Uygun olmayan bir ceza türü
Çocukları, hoşlanmadıkları yiyecekleri (genellikle balık, sebze veya meyve) yiyerek cezalandırmak, asıl sorunu çözmediği gibi, çocuğun beslenmesini de desteklemez. Olacak olan, çocuk çok az sevdiği yemeği yemek zorunda kaldığında daha büyük bir öfke nöbeti ortaya çıkacaktır. Ek olarak, ceza olarak bu tür yiyecekleri yerlerse, biraz itici olacağından, onları sevmeleri daha da azalacaktır.
Çocuğun diyetinde balık, sebze veya meyve olmaması bir seçenek değildir., yavaş yavaş tanıtmalıyız. Bazen kavga etmemek ya da kendimizi rahatlatmak için vazgeçer ve çocuğun onu yemek istemediğini kabul ederiz ama bunun değişmesi önemlidir.
Çocuğumuzun suiistimalini veya davranışını, içinde yemek yemesi gereken bir ceza ile ilişkilendirirsek, sevmiyorsanız, o yemeği tatsız ve olumsuz bir şey olarak ilişkilendireceksiniz, bu yüzden o yiyeceği yemeğinize dahil etmek istemeyeceksiniz. diyet. Aksine, biblo, şekerleme gibi ödüllerle olacak. Hoş ve olumlu bir şeyle ilişkilendirilecekler, bu nedenle her zaman şeker oranı yüksek yiyecekleri yemenin zevkini hissetmek isteyeceklerdir.
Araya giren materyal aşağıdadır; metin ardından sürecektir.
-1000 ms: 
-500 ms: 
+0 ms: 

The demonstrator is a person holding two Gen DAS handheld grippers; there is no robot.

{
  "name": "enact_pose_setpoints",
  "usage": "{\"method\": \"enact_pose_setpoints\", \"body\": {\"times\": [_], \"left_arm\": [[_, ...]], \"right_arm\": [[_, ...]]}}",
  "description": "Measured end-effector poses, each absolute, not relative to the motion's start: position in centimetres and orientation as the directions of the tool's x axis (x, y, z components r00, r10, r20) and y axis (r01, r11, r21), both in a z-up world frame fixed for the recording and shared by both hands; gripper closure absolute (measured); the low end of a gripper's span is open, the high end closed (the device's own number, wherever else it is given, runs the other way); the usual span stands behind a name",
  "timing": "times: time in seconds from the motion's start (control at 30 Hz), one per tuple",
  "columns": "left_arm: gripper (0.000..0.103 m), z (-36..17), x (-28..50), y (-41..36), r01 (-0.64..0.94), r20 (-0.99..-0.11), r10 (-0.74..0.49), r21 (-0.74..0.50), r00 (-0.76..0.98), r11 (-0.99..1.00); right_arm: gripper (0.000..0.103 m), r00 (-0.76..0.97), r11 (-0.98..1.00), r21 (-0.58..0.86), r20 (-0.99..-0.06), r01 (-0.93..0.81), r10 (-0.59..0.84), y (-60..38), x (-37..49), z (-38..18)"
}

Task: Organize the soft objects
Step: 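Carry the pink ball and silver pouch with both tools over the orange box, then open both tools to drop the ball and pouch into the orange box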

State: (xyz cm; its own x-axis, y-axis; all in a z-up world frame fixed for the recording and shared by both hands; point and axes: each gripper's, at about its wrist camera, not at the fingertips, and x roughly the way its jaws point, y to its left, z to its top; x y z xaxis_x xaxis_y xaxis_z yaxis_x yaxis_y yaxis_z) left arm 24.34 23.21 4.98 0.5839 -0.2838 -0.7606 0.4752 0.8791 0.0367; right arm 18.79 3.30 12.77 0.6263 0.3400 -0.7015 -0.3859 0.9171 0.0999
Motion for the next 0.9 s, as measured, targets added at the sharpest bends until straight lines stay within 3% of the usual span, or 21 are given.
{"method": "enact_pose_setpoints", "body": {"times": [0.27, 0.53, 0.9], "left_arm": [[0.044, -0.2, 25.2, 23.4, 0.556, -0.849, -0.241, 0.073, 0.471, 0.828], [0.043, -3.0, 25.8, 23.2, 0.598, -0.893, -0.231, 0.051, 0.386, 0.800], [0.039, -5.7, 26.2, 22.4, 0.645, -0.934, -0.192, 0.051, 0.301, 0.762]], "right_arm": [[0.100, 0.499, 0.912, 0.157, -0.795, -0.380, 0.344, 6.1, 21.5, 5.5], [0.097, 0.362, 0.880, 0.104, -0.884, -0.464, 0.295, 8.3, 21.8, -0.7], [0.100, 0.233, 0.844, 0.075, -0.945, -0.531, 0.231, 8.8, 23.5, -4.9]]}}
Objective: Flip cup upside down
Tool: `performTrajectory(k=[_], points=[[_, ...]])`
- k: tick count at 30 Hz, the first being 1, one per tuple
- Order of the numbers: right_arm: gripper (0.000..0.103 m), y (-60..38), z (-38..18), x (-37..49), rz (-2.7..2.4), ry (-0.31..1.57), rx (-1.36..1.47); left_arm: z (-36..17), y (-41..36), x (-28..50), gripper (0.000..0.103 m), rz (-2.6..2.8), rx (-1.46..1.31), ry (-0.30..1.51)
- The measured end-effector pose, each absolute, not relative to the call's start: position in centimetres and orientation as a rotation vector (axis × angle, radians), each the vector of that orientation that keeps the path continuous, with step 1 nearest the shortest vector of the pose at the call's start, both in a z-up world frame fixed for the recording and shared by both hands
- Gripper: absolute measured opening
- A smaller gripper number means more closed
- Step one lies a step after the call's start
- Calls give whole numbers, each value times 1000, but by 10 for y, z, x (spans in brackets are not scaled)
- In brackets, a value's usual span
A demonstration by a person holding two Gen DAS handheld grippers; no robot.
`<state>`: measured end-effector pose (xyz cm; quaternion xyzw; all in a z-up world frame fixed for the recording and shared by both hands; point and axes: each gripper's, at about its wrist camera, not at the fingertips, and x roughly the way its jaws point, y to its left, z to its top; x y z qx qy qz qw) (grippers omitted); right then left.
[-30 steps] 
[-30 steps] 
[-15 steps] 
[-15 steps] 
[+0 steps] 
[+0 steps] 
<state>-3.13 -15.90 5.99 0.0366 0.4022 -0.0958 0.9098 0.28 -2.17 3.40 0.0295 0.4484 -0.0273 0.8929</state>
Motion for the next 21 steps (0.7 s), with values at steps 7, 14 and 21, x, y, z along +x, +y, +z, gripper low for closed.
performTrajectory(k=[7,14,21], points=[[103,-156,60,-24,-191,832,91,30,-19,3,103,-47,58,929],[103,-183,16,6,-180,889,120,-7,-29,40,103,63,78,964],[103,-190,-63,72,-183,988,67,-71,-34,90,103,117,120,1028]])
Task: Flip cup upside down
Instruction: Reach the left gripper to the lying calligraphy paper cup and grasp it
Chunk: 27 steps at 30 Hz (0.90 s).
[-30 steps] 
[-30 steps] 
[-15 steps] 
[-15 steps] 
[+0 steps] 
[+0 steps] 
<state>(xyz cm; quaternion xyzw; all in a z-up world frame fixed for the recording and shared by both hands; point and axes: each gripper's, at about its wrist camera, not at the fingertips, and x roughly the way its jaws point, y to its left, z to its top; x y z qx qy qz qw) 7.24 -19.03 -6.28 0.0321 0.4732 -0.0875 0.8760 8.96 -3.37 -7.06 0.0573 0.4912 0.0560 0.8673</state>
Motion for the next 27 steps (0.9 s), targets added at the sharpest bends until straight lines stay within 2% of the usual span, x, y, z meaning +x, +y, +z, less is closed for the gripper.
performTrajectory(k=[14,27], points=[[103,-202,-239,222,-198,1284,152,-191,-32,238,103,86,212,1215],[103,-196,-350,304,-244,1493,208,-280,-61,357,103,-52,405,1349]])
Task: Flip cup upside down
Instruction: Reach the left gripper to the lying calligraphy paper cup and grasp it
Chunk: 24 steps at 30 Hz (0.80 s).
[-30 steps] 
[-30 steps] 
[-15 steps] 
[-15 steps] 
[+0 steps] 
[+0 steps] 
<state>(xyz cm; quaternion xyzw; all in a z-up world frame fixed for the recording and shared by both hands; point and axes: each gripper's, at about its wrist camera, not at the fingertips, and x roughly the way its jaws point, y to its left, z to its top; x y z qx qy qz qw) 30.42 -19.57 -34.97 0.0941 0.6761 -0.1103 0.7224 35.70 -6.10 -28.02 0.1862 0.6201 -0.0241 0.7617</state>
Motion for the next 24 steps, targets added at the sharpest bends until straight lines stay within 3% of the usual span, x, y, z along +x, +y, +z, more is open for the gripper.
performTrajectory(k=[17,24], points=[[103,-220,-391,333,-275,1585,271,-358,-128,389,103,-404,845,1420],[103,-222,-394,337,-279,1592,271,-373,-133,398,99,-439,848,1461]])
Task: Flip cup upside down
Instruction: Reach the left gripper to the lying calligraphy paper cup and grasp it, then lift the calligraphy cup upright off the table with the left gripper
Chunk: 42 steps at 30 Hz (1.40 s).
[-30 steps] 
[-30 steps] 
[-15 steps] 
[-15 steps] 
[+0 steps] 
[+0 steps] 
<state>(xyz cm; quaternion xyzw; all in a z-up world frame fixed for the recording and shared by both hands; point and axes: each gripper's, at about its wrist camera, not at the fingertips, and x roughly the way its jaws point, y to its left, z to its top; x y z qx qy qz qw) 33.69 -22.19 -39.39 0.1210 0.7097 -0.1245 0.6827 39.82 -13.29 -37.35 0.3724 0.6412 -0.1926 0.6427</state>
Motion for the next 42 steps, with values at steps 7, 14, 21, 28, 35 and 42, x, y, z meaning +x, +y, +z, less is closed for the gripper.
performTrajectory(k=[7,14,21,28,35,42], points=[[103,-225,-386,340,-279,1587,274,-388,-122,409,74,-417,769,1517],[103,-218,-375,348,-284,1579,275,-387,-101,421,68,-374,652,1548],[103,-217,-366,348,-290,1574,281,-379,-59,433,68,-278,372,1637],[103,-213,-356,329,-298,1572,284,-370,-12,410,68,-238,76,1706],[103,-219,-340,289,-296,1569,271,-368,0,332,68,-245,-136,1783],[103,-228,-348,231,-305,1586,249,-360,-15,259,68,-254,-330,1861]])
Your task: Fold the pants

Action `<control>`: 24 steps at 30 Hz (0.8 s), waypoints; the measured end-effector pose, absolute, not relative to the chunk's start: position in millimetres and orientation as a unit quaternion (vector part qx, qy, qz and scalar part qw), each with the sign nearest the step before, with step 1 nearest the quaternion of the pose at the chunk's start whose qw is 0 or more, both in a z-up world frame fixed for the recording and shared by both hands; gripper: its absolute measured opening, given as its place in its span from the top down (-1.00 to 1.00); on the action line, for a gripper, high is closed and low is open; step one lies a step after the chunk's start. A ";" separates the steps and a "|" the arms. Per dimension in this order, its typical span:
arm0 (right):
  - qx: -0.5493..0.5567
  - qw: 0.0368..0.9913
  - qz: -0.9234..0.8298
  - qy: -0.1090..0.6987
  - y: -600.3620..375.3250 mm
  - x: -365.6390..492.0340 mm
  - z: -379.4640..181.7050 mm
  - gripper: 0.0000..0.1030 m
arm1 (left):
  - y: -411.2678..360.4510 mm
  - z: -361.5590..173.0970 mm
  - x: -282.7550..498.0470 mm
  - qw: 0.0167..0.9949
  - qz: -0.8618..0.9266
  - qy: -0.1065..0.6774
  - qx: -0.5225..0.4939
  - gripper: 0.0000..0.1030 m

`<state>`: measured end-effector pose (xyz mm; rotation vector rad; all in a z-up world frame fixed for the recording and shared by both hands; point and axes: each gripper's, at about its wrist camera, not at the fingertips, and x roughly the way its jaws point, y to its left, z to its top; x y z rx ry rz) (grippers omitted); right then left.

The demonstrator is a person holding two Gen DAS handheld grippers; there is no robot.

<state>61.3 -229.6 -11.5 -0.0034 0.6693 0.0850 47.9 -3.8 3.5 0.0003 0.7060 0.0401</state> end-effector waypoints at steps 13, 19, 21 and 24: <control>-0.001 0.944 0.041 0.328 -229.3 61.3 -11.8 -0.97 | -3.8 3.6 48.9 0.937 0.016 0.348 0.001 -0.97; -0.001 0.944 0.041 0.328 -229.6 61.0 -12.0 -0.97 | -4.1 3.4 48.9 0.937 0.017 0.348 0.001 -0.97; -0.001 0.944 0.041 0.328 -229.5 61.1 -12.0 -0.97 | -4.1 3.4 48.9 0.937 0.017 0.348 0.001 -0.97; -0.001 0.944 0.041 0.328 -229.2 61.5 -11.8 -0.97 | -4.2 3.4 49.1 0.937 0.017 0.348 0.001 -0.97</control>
Öğle veya akşam yemeğinin aile ile keyifli bir zaman geçirmesi önemlidir.argümanlarla renklendirilmediği veya bir ceza anı olduğu. Bu sayede gıda alımına olumsuz çağrışımlar yapılmayacaktır.
Sonuç
Çocuklarımızı cezalandırmamamız gereken iki önemli şey olduğunu her zaman söylerim: yemek ve sevgi. Her ikisinin de yokluğu onlar için uzun vadeli duygusal problemler yaratabilir.
Bir sonuç belirlerken, seçilen sonucun çocuğun başlattığı davranışla ilgili olması önemlidir. Örneğin, oğlumuz yere dökülen bir şişe suyla oynamaya başladığını ve bu gece yeşil fasulye yiyeceğini söyleyerek onu cezalandırdığımızı hayal edin. Biz dökülen tüm suyu toplarken çocuk sinirleniyor, ağlıyor, çığlık atıyor.
Ayrıca, akşam yemeğinde ve fasulyeyi yemeniz gerektiğinde, öfke nöbeti geri dönecektir.. Çocuk durumdan ne öğrendi? İlk sorun çözüldü mü? Çocuğa bu durumda ne yapması gerektiğini öğrettik mi? Böyle bir durumda, çocuk gerçekleştirilen davranış ile sonuç arasında hiçbir ilişki bulmayacaktır.
Sonucun davranışa hemen belirlenmesi ve bununla ilgili olması önemlidir.. Bu durumda, çocuk tüm suyu dökmüşse, ona ne toplaması ve nasıl yapması gerektiğini öğretmemiz gerekecek. Onun için eğlenceli olan bir şeyin, koleksiyonculuk gibi biraz daha sıkıcı bir şeye dönüşmesi. Bu durumda, çocuğa harekete geçirilen olumsuz davranışları onarmayı öğreteceğiz.